WORK TASK: Gather all lines in the data that hold the string "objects".

RECORDED DATA:
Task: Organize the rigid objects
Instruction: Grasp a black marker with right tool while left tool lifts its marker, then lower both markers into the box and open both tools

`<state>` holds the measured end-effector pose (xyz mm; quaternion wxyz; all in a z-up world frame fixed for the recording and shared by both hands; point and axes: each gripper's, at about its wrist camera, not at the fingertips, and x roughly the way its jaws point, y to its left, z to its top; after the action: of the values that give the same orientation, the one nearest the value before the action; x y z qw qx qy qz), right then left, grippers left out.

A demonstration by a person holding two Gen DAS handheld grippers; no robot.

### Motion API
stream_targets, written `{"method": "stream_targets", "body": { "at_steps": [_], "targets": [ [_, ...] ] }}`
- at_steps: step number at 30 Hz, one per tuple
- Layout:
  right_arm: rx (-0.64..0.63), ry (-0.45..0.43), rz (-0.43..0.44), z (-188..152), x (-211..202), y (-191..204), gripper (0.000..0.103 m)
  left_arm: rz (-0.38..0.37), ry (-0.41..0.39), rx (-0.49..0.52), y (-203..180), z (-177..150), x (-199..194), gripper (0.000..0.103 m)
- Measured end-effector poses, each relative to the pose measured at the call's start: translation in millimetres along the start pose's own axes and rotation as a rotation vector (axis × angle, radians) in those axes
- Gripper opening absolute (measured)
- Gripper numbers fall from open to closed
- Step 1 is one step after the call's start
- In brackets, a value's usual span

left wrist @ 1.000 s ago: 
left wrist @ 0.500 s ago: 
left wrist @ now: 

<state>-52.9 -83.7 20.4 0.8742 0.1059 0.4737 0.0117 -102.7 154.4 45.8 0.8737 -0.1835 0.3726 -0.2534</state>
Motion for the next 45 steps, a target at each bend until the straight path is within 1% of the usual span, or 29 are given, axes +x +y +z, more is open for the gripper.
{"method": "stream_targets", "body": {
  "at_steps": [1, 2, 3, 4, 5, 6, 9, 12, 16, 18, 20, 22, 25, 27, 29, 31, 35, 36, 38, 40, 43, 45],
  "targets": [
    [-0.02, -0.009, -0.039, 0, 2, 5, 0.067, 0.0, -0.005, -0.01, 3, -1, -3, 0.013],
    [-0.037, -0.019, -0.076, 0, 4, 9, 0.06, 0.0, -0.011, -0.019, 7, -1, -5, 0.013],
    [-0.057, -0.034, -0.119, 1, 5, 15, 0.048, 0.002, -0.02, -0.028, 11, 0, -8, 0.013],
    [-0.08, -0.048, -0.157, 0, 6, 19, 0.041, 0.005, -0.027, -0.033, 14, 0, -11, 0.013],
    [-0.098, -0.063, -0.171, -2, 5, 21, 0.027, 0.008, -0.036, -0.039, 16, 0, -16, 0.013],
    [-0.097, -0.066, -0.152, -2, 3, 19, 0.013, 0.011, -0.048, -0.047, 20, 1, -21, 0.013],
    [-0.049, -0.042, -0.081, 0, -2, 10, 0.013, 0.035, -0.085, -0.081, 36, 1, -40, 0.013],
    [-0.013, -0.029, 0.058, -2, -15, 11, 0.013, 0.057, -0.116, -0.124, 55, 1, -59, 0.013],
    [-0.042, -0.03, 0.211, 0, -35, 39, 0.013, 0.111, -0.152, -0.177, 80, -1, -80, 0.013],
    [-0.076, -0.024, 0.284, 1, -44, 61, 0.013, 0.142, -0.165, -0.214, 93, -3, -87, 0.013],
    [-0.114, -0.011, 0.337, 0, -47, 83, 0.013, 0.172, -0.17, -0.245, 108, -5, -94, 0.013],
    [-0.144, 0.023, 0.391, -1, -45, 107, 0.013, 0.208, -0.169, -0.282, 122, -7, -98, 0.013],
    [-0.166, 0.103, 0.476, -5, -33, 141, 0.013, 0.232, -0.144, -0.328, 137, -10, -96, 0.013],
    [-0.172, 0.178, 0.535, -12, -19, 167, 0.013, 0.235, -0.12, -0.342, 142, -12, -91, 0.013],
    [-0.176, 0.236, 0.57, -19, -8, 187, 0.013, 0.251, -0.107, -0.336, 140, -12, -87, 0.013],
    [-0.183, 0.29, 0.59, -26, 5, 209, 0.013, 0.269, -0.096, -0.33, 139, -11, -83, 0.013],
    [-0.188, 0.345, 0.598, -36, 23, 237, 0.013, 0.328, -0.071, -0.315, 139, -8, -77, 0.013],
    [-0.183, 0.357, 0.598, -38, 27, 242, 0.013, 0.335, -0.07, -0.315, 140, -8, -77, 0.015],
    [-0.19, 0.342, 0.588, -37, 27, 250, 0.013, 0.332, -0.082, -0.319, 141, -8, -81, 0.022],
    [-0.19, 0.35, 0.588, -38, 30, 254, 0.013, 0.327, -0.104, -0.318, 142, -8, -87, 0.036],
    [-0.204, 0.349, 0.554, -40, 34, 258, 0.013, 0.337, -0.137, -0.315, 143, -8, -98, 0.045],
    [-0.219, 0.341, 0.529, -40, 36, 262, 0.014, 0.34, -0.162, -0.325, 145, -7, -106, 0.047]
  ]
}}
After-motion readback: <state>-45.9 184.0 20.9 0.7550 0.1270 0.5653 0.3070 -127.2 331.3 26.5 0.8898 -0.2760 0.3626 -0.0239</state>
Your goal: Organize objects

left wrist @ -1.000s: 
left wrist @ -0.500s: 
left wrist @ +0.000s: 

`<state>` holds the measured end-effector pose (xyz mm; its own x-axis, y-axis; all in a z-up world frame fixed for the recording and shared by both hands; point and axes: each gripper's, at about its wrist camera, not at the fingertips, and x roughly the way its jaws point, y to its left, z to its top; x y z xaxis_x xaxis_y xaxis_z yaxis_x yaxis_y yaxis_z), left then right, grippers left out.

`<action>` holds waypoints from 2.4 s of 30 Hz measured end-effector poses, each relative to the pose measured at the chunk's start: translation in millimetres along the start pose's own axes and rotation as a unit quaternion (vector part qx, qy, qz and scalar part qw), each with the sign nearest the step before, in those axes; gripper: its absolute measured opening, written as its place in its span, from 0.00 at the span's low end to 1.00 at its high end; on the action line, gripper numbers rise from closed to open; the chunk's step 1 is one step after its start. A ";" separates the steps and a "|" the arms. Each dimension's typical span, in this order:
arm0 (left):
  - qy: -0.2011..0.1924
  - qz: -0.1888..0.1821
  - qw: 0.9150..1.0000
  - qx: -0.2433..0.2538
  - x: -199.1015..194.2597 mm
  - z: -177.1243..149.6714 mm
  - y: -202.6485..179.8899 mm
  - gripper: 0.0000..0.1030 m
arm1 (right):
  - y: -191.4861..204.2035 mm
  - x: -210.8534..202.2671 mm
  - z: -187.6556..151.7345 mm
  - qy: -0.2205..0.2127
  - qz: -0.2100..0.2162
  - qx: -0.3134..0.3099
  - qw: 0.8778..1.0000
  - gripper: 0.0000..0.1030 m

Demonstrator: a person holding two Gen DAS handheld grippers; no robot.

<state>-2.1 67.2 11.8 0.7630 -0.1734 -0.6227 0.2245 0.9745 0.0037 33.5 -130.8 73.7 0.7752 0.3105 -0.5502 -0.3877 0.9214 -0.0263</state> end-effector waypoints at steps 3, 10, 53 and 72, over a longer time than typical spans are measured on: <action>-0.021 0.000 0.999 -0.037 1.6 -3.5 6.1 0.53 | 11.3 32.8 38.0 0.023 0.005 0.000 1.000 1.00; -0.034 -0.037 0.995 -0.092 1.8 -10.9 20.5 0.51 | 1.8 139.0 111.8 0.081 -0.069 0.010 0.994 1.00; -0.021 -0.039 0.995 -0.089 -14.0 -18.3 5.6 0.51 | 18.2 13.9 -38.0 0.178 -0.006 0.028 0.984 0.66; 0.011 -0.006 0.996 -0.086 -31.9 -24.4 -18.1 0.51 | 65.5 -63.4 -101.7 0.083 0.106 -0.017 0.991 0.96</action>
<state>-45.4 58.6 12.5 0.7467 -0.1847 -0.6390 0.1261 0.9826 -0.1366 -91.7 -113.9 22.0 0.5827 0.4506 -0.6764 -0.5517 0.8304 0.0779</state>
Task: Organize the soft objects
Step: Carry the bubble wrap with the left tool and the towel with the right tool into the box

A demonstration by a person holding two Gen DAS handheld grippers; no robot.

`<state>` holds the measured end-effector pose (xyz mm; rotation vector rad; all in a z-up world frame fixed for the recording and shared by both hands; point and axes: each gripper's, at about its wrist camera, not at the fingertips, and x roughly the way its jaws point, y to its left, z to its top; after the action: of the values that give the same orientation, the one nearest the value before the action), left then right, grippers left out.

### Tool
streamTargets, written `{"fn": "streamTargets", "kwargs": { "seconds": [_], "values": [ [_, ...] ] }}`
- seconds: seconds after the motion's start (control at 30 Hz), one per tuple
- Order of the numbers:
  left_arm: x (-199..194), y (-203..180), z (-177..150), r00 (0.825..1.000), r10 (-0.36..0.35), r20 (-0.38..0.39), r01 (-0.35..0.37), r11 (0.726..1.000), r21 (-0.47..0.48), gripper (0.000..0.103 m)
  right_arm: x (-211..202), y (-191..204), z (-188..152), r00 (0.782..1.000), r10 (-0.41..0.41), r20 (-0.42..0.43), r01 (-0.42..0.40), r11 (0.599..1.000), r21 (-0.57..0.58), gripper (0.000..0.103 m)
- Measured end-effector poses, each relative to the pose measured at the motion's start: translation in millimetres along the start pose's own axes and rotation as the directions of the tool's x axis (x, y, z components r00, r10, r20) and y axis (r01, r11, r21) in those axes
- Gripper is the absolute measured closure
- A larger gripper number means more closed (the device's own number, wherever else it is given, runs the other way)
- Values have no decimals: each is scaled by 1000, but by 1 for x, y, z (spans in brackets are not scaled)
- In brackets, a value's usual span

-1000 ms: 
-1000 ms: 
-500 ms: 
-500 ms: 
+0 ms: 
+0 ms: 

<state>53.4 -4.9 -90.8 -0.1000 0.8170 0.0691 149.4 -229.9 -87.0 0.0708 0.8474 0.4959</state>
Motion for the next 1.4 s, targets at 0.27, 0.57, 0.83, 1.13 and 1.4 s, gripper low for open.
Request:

ANSWER TO THIS TASK:
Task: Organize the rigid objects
Your goal: Organize objects
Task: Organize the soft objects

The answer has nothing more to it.